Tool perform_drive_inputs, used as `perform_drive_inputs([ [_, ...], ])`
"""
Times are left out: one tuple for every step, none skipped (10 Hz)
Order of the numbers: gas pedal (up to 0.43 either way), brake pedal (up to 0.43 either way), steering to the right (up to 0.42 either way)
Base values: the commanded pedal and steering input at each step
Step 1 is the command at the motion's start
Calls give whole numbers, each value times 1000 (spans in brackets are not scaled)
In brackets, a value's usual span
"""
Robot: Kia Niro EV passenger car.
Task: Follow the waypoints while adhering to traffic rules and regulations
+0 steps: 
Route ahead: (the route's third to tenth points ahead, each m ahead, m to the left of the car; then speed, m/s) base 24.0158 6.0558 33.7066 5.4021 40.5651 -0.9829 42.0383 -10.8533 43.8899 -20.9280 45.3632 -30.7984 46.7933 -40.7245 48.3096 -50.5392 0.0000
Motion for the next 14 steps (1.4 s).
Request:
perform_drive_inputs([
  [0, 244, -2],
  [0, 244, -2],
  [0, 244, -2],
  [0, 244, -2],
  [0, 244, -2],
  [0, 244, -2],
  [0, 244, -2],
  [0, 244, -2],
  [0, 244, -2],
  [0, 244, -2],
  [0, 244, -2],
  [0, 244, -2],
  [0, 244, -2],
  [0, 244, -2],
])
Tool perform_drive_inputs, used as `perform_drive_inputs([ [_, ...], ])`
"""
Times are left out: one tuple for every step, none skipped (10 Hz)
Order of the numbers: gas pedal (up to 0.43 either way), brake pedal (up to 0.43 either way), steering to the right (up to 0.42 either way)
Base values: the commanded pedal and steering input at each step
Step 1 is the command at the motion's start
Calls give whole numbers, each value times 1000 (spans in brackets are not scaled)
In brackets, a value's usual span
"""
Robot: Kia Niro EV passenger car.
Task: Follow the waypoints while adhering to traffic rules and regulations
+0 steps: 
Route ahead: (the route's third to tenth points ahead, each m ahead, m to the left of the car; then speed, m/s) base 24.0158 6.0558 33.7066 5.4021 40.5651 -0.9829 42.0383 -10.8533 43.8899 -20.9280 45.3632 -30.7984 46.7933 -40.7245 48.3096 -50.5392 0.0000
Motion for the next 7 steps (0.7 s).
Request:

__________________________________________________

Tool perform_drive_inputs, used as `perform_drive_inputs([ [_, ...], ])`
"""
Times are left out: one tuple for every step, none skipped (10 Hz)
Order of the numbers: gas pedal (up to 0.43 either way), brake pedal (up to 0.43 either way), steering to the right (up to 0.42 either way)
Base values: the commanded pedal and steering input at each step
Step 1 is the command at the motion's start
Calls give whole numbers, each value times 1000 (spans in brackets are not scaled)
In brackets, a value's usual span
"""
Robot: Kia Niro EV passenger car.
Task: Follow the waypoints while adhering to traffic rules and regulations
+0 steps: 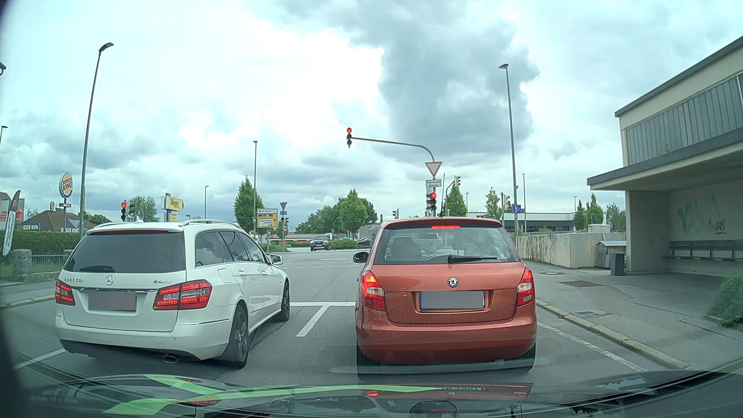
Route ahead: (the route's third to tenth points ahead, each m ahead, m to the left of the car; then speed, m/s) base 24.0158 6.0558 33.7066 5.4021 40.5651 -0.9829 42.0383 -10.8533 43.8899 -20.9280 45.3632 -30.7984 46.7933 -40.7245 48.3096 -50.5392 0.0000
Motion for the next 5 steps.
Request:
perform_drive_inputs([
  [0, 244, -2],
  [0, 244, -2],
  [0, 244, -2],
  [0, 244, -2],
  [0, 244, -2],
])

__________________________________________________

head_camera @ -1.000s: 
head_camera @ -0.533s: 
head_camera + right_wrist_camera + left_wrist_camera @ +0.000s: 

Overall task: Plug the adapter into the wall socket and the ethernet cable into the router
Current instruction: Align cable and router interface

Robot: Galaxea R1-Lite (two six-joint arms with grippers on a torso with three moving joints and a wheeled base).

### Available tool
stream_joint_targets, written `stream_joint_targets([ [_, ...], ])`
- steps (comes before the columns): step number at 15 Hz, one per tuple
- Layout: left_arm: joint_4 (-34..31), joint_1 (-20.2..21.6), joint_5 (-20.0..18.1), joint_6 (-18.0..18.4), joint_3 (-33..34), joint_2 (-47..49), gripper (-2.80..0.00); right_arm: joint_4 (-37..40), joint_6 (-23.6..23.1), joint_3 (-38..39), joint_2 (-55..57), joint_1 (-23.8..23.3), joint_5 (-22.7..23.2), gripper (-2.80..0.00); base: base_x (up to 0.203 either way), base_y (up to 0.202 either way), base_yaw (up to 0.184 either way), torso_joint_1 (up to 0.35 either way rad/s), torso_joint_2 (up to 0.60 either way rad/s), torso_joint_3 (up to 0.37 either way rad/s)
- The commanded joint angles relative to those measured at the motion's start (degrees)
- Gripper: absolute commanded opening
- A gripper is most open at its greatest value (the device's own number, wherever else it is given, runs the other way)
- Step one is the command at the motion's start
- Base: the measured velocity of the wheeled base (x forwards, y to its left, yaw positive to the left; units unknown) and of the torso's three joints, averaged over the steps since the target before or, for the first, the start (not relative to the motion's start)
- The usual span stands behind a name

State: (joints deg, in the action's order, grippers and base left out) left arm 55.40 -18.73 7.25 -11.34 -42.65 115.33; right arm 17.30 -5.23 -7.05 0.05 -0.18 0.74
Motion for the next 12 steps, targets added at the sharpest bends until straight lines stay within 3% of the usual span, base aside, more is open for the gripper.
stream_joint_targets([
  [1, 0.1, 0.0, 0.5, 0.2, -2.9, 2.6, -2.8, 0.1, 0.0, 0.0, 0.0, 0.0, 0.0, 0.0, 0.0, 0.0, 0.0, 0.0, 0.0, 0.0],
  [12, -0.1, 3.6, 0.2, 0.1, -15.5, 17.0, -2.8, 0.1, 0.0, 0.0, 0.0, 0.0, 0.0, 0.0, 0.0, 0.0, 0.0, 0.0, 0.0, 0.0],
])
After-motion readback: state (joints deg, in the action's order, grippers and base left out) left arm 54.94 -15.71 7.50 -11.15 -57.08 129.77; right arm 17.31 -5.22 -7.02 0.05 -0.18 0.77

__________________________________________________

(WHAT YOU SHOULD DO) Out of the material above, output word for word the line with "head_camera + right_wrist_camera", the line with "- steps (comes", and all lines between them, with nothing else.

(EXERCISE RESULT)
head_camera + right_wrist_camera + left_wrist_camera @ +0.000s: 

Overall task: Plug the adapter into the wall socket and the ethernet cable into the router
Current instruction: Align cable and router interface

Robot: Galaxea R1-Lite (two six-joint arms with grippers on a torso with three moving joints and a wheeled base).

### Available tool
stream_joint_targets, written `stream_joint_targets([ [_, ...], ])`
- steps (comes before the columns): step number at 15 Hz, one per tuple

The output requires no additions.